I spread the shallot mixture onto a sheet pan and put it in the refrigerator to cool fully (took about an hour):
When the shallots were fully chilled, I peeled, quartered, and seeded an English cucumber (the book didn't specify an English cucumber, but I almost always have one on hand, so it's what I used):
I diced it, and stirred the cucumber dice with the shallot mixture, and this was the end result:
It was all I could do to not eat this entire bowlful all in one go. Sweet, cool, crisp, marmalade-y, onion-y, pointy, smooth, aromatic... summer. I was imagining all the different kinds of food I could serve this with, and then realized I'd been daydreaming for a good 20 minutes. About shallot-cucumber marmalade. Seriously. It's that good. If you have the book, turn to page 57 and make this immediately. This is one of those staples I want to have in my fridge at all times.
With all the elements of the dish ready to go, I called my neighbors and gave them the five-minute warning. Then, I began plating.... or, mini-souffle-dishing and spooning.

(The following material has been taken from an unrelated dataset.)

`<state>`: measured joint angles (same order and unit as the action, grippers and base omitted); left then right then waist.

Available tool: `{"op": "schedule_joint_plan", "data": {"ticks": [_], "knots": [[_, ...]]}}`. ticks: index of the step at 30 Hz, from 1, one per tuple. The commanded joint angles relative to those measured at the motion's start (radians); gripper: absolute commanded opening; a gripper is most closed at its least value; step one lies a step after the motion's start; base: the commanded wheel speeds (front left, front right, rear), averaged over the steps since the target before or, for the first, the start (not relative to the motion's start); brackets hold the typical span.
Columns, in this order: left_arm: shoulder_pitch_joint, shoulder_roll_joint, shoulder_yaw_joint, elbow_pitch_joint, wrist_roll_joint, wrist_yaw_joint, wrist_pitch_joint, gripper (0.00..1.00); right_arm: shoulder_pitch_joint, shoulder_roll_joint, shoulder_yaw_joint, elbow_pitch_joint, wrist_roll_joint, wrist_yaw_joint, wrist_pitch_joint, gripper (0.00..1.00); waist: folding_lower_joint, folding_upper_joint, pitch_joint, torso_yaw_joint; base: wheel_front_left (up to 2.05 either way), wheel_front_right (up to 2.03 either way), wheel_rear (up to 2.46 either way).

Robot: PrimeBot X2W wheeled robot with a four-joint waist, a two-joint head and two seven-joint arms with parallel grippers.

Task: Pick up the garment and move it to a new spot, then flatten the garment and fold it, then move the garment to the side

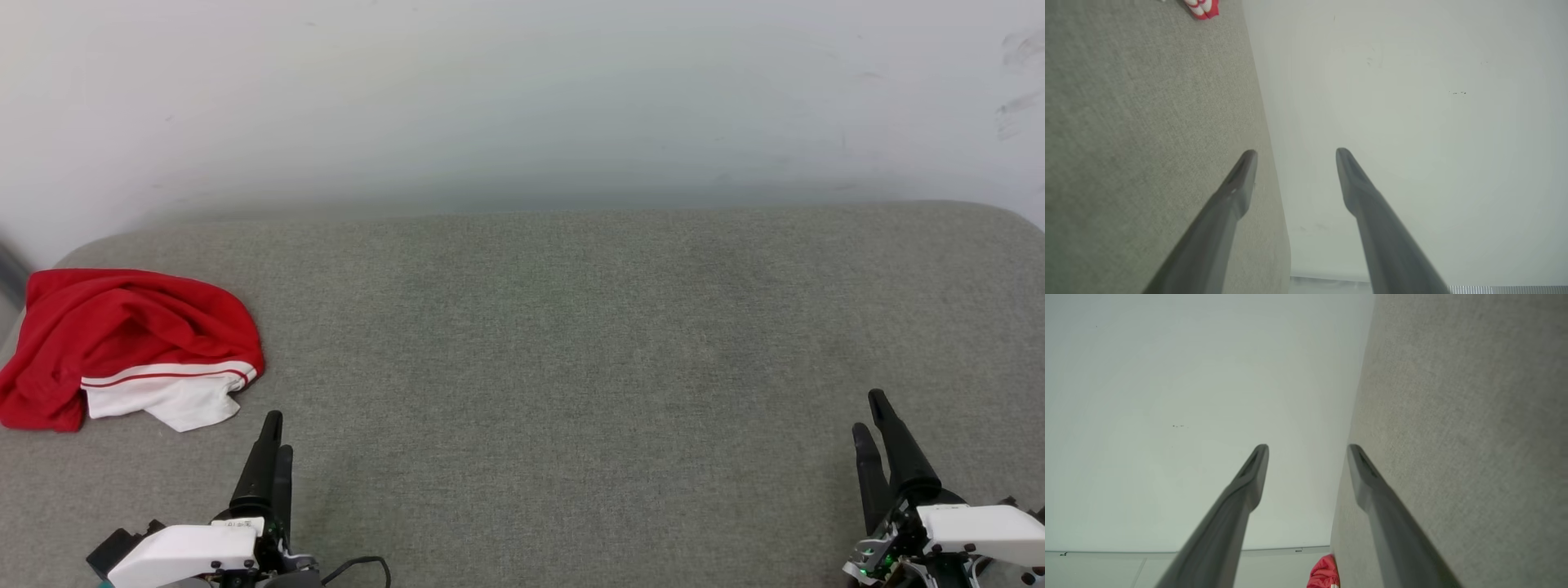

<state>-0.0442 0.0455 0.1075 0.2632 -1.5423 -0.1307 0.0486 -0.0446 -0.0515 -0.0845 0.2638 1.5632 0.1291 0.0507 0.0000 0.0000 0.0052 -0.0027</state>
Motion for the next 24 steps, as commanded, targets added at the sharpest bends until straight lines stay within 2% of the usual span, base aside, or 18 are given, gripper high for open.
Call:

In the little bowls, you'll see the nasturtium soup. On the spoon is a blob of lemon pudding and a little bit of shallot-cucumber marmalade:
On top of the lemon pudding and marmalade, I laid a very small nasturtium leaf, and a nasturtium flower petal:
Then, I threw the surf clams onto the stove-top grill pan. Alert: some not-prettiness ahead. But I think I fixed it in the final plating:
They ended up being too big for the spoon (which I knew would be the case, but knew I could work around it), so I did some post-cooking trimming, and put more a appropriately sized clam piece onto each spoon as the final step before tasting them:
Now, apart from the one clam piece that looks like a decaying tooth (I ate that one so that no one else would be grossed out by looking at it), they look pretty nice, don't they? Each of us slid the spoon's elements into our mouths at the same time, and it was fun to hear, "whoa, lemon" and "what's crunchy?" and "ooooo, cucumber" and "oohhh, clam" as we chewed. Then, we ate the nasturtium soup (which I got out of the fridge about a half-hour before serving, so it was closer to room temperature, which I prefer). Overall, this got a big thumbs up, and was a big crowd pleaser among the adults. The kids liked the clam part, but not the soup. We all loved the clams so much that, after we'd eaten this dish, we stood around the cutting board picking like vultures at the leftover pieces I hadn't used. Makes me think I'll just grill the surf clams on their own next time, and know it'll make a great cocktail hour snack on a Friday afternoon.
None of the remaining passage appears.